This topic describes how to manually configure and deploy the Healthwatch™ for VMware Tanzu® (Healthwatch) tile.
To install, configure, and deploy Healthwatch through an automated pipeline, see Installing, Configuring, and Deploying a Tile Through an Automated Pipeline.
The Healthwatch tile monitors metrics across one or more Ops Manager foundations by scraping metrics from Healthwatch Exporter tiles installed on each foundation. For more information about the architecture of the Healthwatch tile, see Healthwatch Tile in Healthwatch Architecture.
After installing Healthwatch, you configure Healthwatch component VMs, including the configuration files associated with them, through the tile UI. You can also configure errands and system logging, as well as scale VM instances up or down and configure load balancers for multiple VM instances.
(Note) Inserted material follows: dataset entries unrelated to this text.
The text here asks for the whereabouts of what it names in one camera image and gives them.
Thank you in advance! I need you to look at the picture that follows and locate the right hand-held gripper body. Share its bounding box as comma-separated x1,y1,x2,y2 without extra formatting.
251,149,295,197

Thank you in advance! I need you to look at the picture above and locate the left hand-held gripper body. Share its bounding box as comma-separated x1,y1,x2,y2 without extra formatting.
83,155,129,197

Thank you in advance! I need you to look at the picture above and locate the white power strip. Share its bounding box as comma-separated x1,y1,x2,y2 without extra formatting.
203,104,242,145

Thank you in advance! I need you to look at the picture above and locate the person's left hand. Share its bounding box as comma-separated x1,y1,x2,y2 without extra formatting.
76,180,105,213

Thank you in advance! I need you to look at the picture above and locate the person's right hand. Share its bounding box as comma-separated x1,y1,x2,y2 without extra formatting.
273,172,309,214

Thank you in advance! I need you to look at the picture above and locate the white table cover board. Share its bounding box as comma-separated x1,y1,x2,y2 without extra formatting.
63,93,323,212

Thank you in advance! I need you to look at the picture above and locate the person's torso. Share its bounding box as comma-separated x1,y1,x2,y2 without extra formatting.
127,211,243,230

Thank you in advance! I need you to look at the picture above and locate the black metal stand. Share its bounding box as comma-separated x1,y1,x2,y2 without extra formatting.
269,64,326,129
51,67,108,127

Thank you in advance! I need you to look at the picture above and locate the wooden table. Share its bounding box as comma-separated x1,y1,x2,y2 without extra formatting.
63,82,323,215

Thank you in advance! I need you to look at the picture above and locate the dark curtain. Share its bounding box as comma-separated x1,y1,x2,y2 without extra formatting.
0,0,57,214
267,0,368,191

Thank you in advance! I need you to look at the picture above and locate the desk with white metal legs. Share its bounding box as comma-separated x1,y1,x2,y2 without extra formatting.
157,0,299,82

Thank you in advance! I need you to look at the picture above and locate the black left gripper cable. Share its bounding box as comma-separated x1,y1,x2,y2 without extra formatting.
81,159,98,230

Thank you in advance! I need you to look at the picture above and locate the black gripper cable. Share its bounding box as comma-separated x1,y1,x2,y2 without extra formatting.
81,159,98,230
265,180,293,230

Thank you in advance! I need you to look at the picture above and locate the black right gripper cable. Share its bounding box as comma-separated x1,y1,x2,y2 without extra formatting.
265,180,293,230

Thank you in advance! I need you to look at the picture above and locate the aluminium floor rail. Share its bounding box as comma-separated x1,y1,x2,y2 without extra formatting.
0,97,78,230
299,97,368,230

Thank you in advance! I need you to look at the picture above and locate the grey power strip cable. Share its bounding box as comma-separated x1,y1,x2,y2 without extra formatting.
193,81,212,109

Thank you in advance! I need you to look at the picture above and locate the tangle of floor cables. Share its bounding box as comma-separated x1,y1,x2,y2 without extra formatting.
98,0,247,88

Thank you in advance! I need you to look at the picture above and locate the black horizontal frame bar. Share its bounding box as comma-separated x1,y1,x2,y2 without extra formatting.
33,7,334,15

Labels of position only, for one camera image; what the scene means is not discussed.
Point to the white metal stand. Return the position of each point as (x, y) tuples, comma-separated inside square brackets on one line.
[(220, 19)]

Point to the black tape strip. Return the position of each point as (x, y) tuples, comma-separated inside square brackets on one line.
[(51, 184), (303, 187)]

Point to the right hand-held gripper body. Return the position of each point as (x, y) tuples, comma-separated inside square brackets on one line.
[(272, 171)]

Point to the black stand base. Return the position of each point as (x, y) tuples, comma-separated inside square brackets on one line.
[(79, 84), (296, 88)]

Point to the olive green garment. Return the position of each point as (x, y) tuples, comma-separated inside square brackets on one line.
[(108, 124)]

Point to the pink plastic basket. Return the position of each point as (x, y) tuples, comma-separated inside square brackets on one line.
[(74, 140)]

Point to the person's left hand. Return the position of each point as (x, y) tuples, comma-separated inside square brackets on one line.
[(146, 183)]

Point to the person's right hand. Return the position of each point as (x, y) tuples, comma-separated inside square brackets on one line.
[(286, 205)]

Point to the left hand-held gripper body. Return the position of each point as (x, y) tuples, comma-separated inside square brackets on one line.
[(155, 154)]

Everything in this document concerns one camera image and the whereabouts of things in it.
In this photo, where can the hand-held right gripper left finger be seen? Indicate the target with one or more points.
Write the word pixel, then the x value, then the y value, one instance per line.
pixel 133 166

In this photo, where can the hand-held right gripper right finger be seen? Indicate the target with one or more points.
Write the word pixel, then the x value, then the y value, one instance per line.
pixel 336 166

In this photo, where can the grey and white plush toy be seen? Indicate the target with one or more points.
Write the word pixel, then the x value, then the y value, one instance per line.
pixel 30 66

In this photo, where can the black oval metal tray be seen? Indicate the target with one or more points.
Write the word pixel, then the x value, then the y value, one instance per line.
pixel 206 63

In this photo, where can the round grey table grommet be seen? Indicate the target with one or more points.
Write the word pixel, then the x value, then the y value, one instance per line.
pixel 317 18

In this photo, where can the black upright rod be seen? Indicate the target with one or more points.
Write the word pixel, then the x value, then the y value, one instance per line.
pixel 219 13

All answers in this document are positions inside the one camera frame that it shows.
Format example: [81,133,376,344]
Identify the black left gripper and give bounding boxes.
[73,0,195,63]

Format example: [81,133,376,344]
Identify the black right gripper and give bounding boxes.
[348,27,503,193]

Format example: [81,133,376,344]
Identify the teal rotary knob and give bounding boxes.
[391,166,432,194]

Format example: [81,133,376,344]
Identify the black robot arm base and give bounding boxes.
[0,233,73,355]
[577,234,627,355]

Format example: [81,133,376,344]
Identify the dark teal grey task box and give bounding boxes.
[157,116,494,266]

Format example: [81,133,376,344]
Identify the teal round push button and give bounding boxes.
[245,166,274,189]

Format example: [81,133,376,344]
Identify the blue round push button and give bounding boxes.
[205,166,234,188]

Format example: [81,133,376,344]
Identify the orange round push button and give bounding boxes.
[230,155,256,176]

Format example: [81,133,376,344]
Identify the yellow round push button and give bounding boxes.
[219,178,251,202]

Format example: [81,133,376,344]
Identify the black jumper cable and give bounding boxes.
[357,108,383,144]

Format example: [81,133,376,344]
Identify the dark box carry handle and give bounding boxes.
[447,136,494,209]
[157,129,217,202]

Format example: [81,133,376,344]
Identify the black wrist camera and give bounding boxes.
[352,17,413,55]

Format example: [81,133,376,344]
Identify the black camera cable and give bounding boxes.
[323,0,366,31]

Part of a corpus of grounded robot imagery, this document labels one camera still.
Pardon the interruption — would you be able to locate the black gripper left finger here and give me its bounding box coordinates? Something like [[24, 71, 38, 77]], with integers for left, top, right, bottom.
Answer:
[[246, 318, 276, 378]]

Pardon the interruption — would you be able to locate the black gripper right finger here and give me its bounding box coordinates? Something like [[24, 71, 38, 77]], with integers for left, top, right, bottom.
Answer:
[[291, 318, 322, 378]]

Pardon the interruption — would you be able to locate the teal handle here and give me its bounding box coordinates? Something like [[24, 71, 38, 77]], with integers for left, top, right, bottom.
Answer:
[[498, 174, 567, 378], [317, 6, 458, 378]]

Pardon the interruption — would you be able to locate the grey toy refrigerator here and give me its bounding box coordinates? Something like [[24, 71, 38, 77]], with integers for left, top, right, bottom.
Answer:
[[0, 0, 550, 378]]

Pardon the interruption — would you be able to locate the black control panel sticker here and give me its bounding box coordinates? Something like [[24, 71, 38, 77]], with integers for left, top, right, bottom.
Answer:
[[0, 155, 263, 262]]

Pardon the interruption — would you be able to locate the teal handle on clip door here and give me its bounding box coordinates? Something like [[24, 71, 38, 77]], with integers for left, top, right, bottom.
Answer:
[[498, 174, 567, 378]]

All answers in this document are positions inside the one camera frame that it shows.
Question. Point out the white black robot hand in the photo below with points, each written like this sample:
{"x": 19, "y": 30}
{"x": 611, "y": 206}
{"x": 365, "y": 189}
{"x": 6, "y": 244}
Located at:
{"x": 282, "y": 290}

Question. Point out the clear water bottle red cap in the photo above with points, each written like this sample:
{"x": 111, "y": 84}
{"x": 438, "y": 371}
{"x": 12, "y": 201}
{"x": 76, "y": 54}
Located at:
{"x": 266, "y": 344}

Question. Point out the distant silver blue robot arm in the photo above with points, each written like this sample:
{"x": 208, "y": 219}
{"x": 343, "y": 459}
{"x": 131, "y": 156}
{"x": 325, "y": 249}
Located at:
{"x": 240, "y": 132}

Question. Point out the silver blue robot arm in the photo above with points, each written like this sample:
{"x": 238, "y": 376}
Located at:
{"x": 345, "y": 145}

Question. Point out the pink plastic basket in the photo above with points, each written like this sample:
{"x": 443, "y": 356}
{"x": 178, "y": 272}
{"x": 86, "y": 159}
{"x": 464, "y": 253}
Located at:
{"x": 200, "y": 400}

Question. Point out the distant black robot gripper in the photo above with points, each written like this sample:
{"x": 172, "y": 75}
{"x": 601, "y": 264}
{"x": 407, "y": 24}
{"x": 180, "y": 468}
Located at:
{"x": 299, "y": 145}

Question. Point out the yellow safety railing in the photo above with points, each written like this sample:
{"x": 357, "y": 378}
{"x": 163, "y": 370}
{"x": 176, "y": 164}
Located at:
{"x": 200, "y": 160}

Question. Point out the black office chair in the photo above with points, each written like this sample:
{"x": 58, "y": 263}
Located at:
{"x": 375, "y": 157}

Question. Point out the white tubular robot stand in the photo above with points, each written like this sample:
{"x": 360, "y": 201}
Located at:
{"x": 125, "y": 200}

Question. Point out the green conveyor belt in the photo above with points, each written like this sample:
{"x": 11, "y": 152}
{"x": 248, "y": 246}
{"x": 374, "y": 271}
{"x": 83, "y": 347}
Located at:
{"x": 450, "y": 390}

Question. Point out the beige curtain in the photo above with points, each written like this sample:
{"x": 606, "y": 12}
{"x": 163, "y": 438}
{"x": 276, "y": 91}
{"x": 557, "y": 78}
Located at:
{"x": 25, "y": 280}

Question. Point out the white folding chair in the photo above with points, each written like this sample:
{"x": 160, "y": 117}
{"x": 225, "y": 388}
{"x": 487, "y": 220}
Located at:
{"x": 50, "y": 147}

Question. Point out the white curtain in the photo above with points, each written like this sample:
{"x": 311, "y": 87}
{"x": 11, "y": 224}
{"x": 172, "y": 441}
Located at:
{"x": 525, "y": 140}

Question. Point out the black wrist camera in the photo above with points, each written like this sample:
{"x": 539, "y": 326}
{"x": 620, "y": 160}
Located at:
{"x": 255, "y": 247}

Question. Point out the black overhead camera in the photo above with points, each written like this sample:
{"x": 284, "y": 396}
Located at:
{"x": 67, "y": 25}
To configure and deploy the Healthwatch tile:
Notes: To quickly deploy the Healthwatch tile to ensure that it deploys successfully before you fully configure it, you only need to configure the Assign AZ and Networks pane.
Navigate to the Healthwatch tile in the Ops Manager Installation Dashboard. For more information, see Navigate to the Healthwatch Tile below.
Assign jobs to your Availability Zones (AZs) and networks. For more information, see Assign AZs and Networks below.
Configure the Prometheus pane. For more information, see Configure Prometheus below.
(Optional) Configure the Alertmanager pane. For more information, see (Optional) Configure Alertmanager below.
(Optional) Configure the Grafana pane. For more information, see (Optional) Configure Grafana below.
(Optional) Configure the Grafana Authentication pane. For more information, see (Optional) Configure Grafana Authentication below.
(Optional) Configure the Grafana Dashboards pane. For more information, see (Optional) Configure Grafana Dashboards below.
(Optional) Configure the Canary URLs pane. For more information, see (Optional) Configure Canary URLs below.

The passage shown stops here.